**Problem requirements**:
In the listing that follows, the lines starting at the one containing "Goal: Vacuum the" and ending at the one containing "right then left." are to be returned exactly, both boundary lines included, and no others.

═════ Recorded data

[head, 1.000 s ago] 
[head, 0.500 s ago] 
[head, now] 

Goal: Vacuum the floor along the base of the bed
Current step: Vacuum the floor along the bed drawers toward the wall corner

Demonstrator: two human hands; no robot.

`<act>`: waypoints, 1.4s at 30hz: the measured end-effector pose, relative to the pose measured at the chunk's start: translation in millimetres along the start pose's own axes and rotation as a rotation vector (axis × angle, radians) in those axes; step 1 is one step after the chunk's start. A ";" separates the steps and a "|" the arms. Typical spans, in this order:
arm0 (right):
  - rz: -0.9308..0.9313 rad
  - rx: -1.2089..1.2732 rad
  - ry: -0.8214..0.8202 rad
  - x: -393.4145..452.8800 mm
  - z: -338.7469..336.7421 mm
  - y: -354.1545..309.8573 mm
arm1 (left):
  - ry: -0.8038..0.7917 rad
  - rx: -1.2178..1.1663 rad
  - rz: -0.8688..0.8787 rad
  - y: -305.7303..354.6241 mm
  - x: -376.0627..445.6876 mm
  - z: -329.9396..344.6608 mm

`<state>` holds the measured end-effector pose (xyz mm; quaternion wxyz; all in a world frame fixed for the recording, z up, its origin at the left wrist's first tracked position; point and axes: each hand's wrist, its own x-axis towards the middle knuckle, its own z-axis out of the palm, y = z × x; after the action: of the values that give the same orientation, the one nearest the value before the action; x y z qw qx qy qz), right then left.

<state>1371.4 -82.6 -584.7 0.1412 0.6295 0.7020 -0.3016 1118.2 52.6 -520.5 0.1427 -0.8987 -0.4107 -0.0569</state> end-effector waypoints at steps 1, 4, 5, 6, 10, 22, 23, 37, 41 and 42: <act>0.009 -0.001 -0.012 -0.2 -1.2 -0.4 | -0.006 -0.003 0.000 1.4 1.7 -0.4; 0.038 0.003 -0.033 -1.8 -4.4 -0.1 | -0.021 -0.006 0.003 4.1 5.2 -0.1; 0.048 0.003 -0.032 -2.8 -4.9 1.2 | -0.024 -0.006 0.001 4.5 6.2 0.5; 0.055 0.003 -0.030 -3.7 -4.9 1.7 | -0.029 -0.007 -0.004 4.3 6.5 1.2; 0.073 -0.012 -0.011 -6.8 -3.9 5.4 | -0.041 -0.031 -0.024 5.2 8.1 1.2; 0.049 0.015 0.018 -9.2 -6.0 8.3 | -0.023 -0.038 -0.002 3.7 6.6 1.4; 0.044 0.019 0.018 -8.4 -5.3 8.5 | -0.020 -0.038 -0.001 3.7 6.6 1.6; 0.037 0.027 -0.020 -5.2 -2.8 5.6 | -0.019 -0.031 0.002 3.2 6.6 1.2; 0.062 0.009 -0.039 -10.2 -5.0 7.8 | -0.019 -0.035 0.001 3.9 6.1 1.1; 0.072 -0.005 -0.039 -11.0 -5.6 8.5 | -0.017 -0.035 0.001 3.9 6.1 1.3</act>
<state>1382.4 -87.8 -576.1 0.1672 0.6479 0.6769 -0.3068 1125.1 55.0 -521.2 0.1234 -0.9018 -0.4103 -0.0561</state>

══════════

**Answer for this exercise**:
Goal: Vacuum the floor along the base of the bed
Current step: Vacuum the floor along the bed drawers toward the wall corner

Demonstrator: two human hands; no robot.

`<act>`: waypoints, 1.4s at 30hz: the measured end-effector pose, relative to the pose measured at the chunk's start: translation in millimetres along the start pose's own axes and rotation as a rotation vector (axis × angle, radians) in those axes; step 1 is one step after the chunk's start. A ";" separates the steps and a "|" the arms. Typical spans, in this order:
arm0 (right):
  - rz: -0.9308..0.9313 rad
  - rx: -1.2089..1.2732 rad
  - ry: -0.8214..0.8202 rad
  - x: -393.4145..452.8800 mm
  - z: -338.7469..336.7421 mm
  - y: -354.1545..309.8573 mm
arm1 (left):
  - ry: -0.8038..0.7917 rad
  - rx: -1.2178..1.1663 rad
  - rz: -0.8688..0.8787 rad
  - y: -305.7303..354.6241 mm
  - x: -376.0627..445.6876 mm
  - z: -329.9396..344.6608 mm

`<state>` holds the measured end-effector pose (xyz mm; quaternion wxyz; all in a world frame fixed for the recording, z up, its origin at the left wrist's first tracked position; point and axes: each hand's wrist, its own x-axis towards the middle knuckle, its own z-axis out of the palm, y = z × x; after the action: of the values that give the same orientation, the one nearest the value before the action; x y z qw qx qy qz), right then left.

No additional response is required.